Zum 35. Jahrestag der Deutschen Einheit erscheint nun eine weitere Münze zum Thema, aber im Jahr 2025 sind die jubelnden Menschen auf der Münze verschwunden, nur die Schrift ist geblieben: »WIR SIND EIN VOLK« steht, in Versalien, in vier Zeilen untereinander, in der Horizontalen versetzt und eine Spalte öffnend dem Ausgabeanlass »35 JAHRE DEUTSCHE EINHEIT« gegenüber. Die Beschränkung auf die Typografie lässt die Münze auf den ersten Blick schlicht erscheinen – und den plastische Gestaltungen liebenden Numismatiker unbefriedigt.
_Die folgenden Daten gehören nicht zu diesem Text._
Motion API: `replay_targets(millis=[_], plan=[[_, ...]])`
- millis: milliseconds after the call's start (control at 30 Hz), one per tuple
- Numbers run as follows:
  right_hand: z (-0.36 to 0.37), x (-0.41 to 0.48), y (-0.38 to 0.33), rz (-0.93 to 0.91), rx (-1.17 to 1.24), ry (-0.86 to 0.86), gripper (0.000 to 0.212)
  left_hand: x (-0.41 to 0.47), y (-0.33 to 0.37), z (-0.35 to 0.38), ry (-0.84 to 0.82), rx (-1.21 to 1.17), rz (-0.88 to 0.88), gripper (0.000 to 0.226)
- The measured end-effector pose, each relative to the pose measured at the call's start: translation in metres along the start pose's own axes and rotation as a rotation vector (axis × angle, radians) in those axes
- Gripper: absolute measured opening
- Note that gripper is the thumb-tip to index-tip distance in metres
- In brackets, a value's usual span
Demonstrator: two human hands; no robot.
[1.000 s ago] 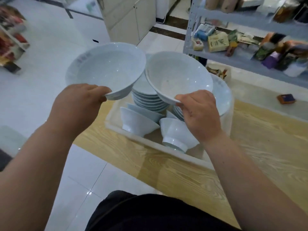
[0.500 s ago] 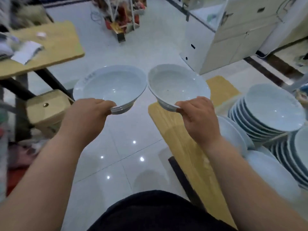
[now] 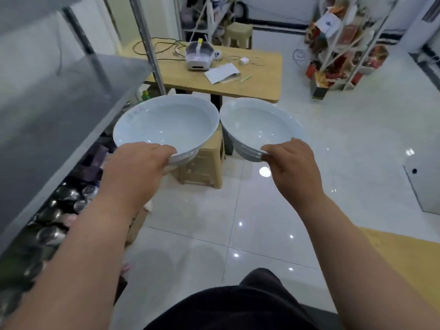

Der zweite Blick sieht das mittig platzierte, leicht vergrößerte »D«, das sich beide Aussagen teilen, als verbindendes Element der zwei Textblöcke, die durch die versetzten Horizontallinien, die sie rahmen, wohl auf die Maueröffnung verweisen.

Ist die bejubelte Maueröffnung hier zur Bruchstelle geworden, die jubelnde Menge unzeitgemäß, die zeitgenössische Vorstellung »Wir sind ein Volk« unerfüllt? Betont der Entwurf das Trennende, oder verweist er auf die notwendige Arbeit am Zusammenhalt als Daueraufgabe? Oder gibt es, eine Generation nach den historischen Ereignissen, schlicht kein allgemeinverständliches Bildzeichen zu dem historischen Ereignis mehr – abseits von »Jubelnde vor dem Brandenburger Tor«, das ja inzwischen eher für die obligatorische Fanmeile steht? Auch die Gestaltungsaufgabe im öffentlichen Raum zu Mauerfall und Wiedervereinigung zeigte sich ja als schwierig: Das Freiheits- und Einheitsdenkmal steht noch immer nicht, fiel also als Vor-Bild für die Münzgestaltung aus. Wohl auch deshalb eignete sich nun einzig die Schrift für die Lösung der Gestaltungsaufgabe und die Parole als gegenwärtige Vergangenheit einer ganzen Generation.

So schwierig die Aufgabe bleibt: Auch zu den nächsten Jubiläen von Mauerfall oder Wiedervereinigung wird es in Deutschland sicher wieder Münzen »mit Gedenkcharakter« geben. Auch das sagt einiges über den »Münzherren« aus.

Dieser Text ist zuerst erschienen in Politik & Kultur 4/2025.